Belvoir shrugged. “What would you have? The fact is that the blood is not so significant as we thought. Pendleton would have sent for the police to-day, I dare say, in spite of his stand last night, but the source of the blood has been found, or rather missed.”

“The source?”

“A possible or probable source. A sucking-pig with all necessary qualifications is gone from the sties.

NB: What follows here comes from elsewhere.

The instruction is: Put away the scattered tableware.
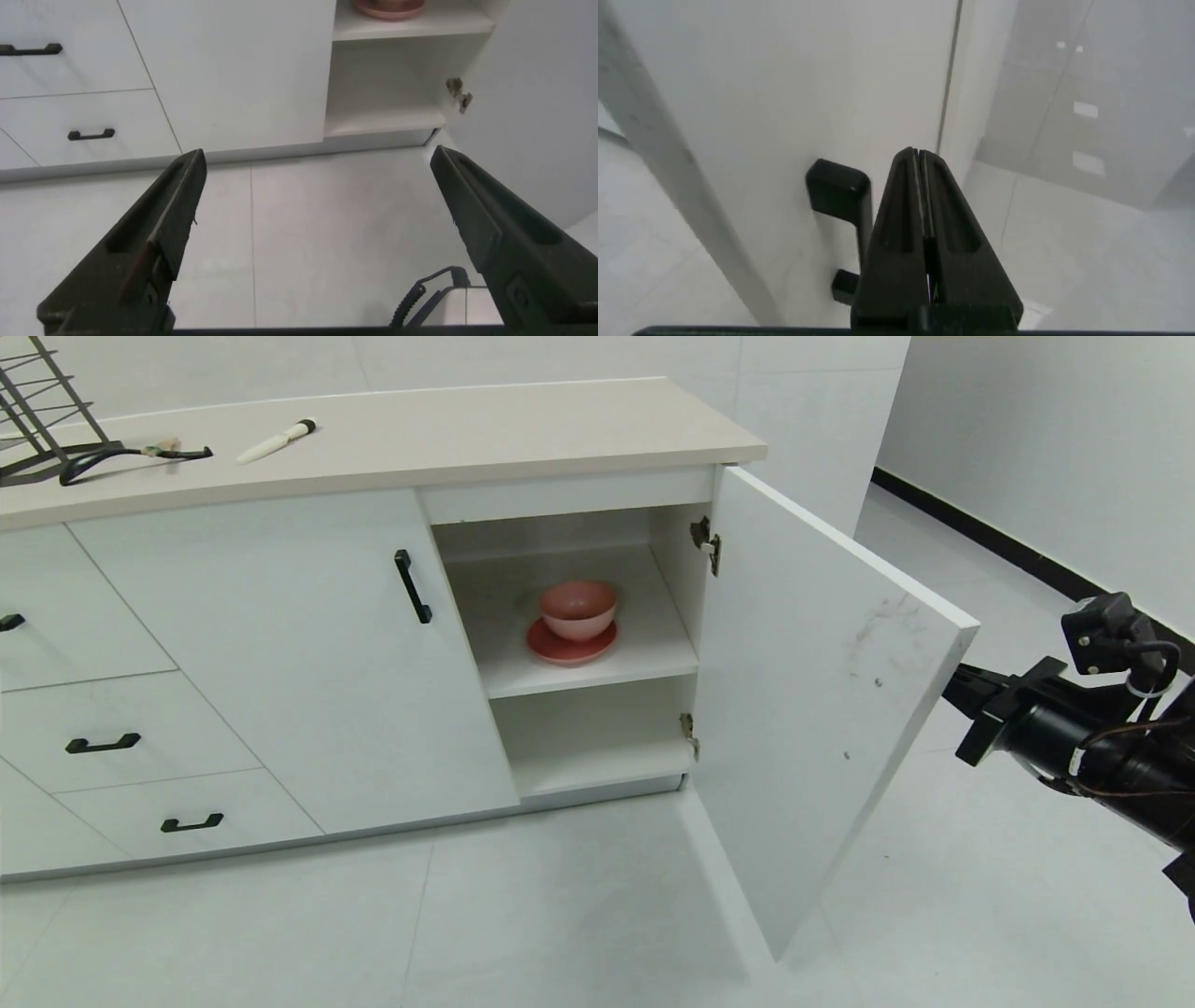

Pendleton seems to believe that a poacher may have slaughtered it, or that someone has indulged in a ritualistic blood orgy, or that—but we can’t make out what he thinks, if he knows himself. Come outside, Mr. Bannerlee, and see for yourself how the exhibits have lost their grisliness in daylight.”

We met Pendleton at the foot of the stairs. His greeting to me was effusive yet a trifle strained. He had been going up to call me; hadn’t expected that after my long—here he looked at Belvoir, bethought himself, and stammered—well, he hadn’t expected me to be up so soon. The boy Toby, he said, had at nine o’clock been sent on his bicycle through New Aidenn to the ineffable village, to fetch my bag from the inn, and incidentally to re-inquire about the reported appearance of Sir Brooke at New Aidenn station. Most of the guests, however, believed the identification had been mistaken. As a fact, Sir Brooke was quite irresponsible enough to stay overnight and not ’phone. But since the message— Were we going out? He’d come, too.

On the lawn beyond the mighty gate-house—and herefrom in the daytime we could see the narrow glitter of Aidenn Water beyond the tennis-court some distance up the bank—on the lawn the blood-pool, now a dry clot, and the hatchet with helve and blade both stained, were fenced off with guards of chicken-wire.